What you will do → Print, please, exactly the lines from the one with "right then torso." through the final line of the data below, with both ends included and the pictures left out.
Information shown: Begin
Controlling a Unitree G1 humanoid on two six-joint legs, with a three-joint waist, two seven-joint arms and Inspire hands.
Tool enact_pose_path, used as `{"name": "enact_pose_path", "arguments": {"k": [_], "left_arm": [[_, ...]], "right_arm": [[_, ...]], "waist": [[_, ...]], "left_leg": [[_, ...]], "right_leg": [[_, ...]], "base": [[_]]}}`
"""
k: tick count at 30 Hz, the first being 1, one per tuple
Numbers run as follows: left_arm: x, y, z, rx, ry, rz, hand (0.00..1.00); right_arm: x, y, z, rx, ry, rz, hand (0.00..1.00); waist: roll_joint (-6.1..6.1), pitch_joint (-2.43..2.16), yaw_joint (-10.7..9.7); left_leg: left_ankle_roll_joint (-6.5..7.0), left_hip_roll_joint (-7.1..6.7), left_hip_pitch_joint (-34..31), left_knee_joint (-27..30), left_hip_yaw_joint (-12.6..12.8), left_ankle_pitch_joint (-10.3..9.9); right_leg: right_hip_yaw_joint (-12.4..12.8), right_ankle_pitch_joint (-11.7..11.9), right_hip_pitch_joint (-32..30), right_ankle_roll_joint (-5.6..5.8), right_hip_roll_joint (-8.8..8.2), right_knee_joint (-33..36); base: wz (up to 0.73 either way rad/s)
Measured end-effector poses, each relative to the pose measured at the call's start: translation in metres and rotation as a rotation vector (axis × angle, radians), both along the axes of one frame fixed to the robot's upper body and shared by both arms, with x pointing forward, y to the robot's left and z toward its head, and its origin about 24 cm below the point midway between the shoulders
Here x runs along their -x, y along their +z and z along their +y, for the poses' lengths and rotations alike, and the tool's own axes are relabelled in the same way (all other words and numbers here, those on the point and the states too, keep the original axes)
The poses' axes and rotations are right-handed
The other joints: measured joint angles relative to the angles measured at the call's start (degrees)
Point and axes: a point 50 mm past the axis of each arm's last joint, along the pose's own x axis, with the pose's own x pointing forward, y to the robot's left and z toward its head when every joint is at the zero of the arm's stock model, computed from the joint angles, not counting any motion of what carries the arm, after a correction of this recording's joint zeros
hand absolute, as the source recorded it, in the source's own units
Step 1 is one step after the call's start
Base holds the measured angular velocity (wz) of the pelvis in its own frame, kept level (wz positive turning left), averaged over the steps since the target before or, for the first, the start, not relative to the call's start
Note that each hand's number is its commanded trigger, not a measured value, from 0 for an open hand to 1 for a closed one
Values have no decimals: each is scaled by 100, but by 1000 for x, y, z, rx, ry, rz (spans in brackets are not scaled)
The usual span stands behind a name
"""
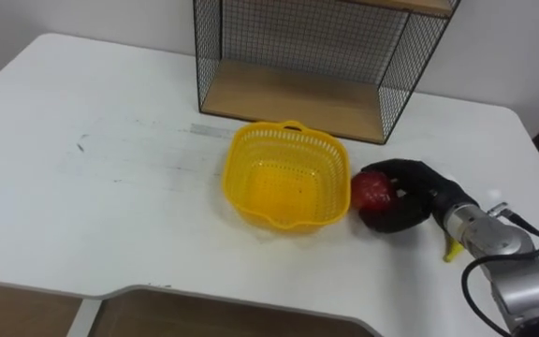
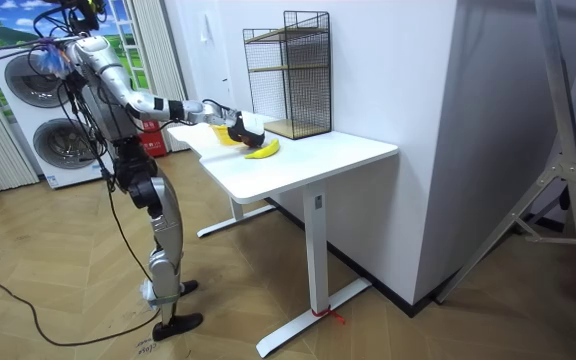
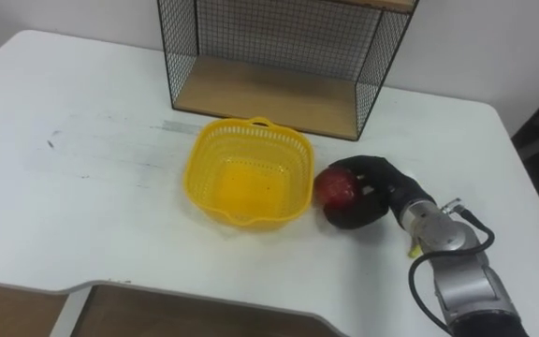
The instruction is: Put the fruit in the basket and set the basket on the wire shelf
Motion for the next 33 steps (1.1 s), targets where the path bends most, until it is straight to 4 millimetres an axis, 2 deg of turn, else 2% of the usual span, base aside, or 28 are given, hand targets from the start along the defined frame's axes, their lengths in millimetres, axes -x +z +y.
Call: {"name": "enact_pose_path", "arguments": {"k": [8,16,22,26,28,33], "left_arm": [[1,0,0,0,0,4,0],[4,0,0,-11,4,9,0],[14,-1,1,-24,12,27,0],[16,-1,0,-17,13,31,0],[15,-1,0,-13,10,23,0],[17,-1,0,-9,12,28,0]], "right_arm": [[0,-1,1,-20,-8,11,100],[1,-1,2,-50,-10,14,100],[4,-3,3,-69,-12,13,100],[7,-4,2,-83,-15,17,100],[7,-4,2,-86,-13,19,100],[7,-3,0,-102,-21,15,100]], "waist": [[34,-4,-7],[169,-15,-47],[101,-52,-161],[80,-40,-166],[89,-14,-171],[46,-26,-180]], "left_leg": [[4,10,-78,123,-57,-28],[11,1,-68,187,-56,-52],[11,-9,-49,181,-70,-50],[10,-7,-11,169,-62,-51],[10,-7,-15,184,-63,-52],[13,-19,-79,207,-65,-50]], "right_leg": [[-59,13,-6,-10,5,4],[-64,17,30,-8,15,17],[-123,16,74,-7,10,6],[-122,16,105,-7,10,5],[-120,16,112,-7,11,5],[-121,16,59,-7,0,-6]], "base": [[3],[0],[4],[0],[0],[0]]}}
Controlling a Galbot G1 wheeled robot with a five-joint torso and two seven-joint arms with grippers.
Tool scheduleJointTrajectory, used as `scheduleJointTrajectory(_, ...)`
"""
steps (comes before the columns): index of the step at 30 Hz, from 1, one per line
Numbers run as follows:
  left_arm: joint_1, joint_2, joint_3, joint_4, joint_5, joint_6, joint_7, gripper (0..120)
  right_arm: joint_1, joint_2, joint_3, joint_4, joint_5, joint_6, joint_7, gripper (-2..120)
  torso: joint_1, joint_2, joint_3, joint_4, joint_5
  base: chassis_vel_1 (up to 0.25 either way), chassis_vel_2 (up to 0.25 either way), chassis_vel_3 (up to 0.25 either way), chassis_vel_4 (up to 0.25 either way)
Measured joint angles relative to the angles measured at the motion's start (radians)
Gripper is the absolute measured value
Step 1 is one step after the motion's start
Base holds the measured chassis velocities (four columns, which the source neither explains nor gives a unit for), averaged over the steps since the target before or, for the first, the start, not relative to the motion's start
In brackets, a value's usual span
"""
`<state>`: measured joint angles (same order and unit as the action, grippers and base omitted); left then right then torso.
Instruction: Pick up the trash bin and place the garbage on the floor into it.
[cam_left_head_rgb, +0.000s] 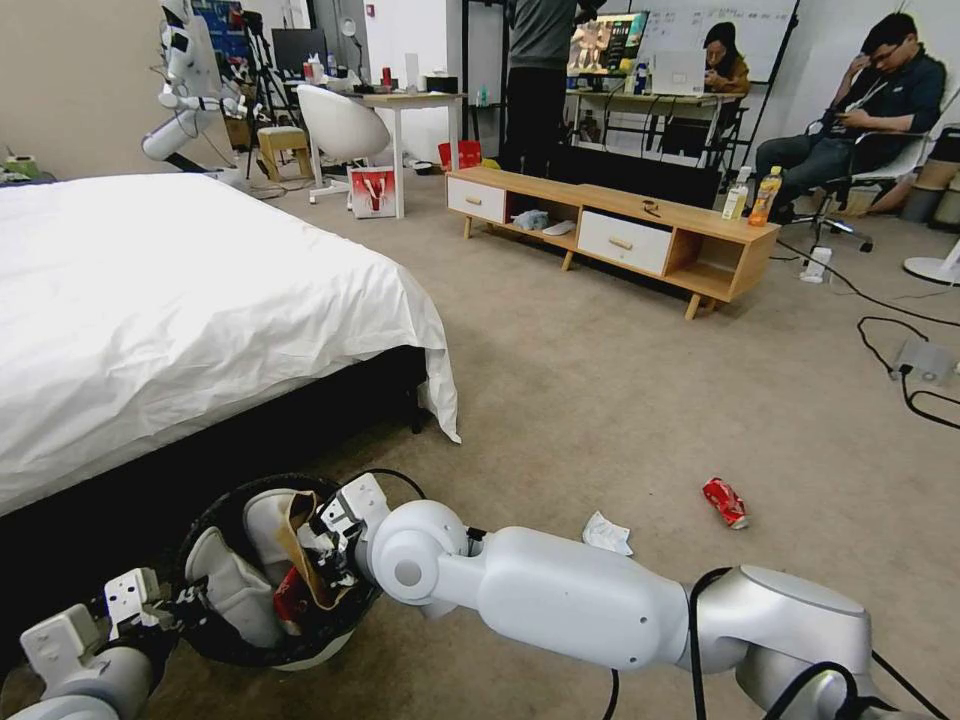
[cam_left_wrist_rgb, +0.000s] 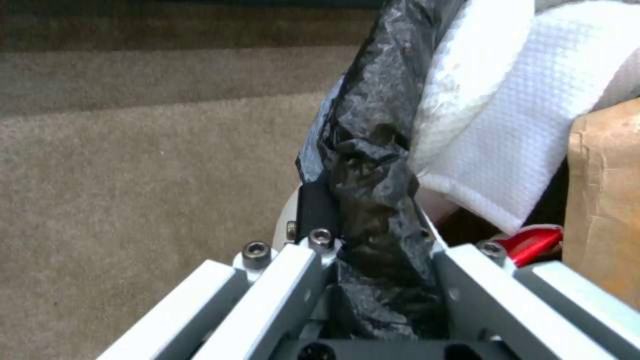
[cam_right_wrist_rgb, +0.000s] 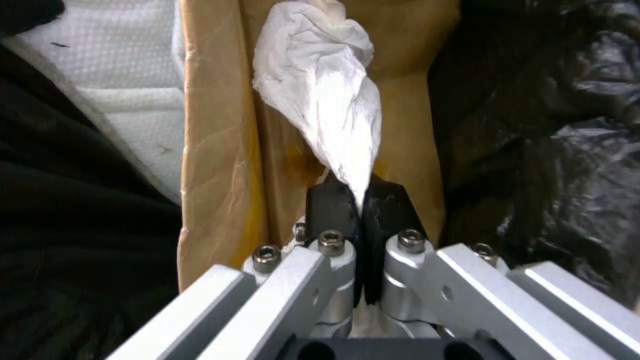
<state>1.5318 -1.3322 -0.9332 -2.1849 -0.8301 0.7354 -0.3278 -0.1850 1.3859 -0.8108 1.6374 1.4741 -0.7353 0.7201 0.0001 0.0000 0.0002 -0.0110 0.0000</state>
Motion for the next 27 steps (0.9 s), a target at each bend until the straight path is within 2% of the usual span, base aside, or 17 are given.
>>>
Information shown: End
Your solution →
`<state>`: measured joint angles (same order and unit as the action, grippers and base omitted); left then right then torso.
Instruction: Pick up the trash bin and place the garbage on the floor into it.
[cam_left_head_rgb, +0.000s] 
[cam_left_wrist_rgb, +0.000s] 
[cam_right_wrist_rgb, +0.000s] 
<state>1.5318 -1.3322 -0.9332 -2.1849 -0.8301 0.7354 -0.3278 -0.1850 1.3859 -0.8108 1.6374 1.4741 -0.7353 0.7201 0.0001 0.0000 0.0002 -0.0110 0.0000</state>
Motion for the next 27 steps (0.9 s), a target at each bend until the straight path is within 2% of the usual span, base aside, or 17 are given.
>>>

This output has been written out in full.